Note that this query calls the UDF test_skey. Talking with the team that ran this query, they were testing out a function they hoped would allow them to authenticate themselves as their service account, and then perform some operations. This didn't work because the job ran as the hive user (since impersonation was turned off), and the hive user didn't have access to the keytab and krb5.conf files they tried to pull down.
To sum up, the immediate hypothesis was that the UDF ran as the hive user (since impersonation was disabled), and had its working directory set to /home/hive. The UDF was called, which pulled down the empty krb5.conf file to /home/hive. The query failed, but the krb5.conf file remained. Then, as guessed earlier, Hiveserver2 instance tried to use this file instead of /etc/krb5.conf, causing the failure.
Creating Files on Hiveserver2 Node
There was one last thing that was bugging me about this issue. The team and I both expected the UDF to run on the data nodes, and yet the empty file was only found on the Hiveserver2 node. Why would the query run on the Hiveserver2 node itself?
The answer to this lies in the optimizations that Hive does automatically. If you have a job which is very small, even if it requires accessing data from a table, it may decide to not start a MapReduce or Tez job to complete it, but instead complete the query locally on the Hiveserver2 node. It seems this is true with any static, single-row query, similar to the one used here. Additionally, even if some data from the table is used, but we limit it to one row, Hive may decide to forego a YARN job. I've created a repository that proves out this hypothesis here. In this way, it is actually possible to run custom code through a UDF on the Hiveserver2 node directly, as well as any of the data nodes, depending on the query which uses the UDF.
Next Steps and Lessons Learned
Now that we had found the issue and resolved the short-term issue, we needed to determine how to prevent something like this happening in the future.

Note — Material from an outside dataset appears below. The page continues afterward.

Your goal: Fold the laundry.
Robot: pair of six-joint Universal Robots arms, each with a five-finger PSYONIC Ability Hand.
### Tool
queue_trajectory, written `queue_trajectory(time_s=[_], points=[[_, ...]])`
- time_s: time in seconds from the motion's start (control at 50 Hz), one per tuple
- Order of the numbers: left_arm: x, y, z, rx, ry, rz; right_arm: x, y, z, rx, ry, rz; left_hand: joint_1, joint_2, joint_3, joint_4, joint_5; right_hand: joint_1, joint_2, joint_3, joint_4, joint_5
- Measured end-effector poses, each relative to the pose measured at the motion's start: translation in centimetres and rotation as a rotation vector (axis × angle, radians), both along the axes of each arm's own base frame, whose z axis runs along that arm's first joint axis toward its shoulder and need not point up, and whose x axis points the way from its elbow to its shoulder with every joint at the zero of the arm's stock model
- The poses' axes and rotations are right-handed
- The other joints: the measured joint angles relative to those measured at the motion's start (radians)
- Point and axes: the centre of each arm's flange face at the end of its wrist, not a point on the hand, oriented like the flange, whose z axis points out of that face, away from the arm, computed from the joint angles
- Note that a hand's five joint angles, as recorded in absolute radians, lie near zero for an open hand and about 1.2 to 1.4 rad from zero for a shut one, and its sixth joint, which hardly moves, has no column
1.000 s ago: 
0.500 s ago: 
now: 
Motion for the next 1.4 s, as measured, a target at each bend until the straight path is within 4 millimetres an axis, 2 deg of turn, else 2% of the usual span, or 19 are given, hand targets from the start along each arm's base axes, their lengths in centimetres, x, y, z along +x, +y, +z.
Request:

The first recommendation is to use Ranger to restrict UDF usage only to UDFs which have been vetted previous to deployment. Documentation on how to do that is available here.
We also worked with the development team to advise that they shouldn't be authenticating themselves as a specific user in the UDF, but instead using the Hive user, or making the job itself into a Spark job. This gets away from all of the complications with authentication being handled manually, instead letting the system work as it is intended.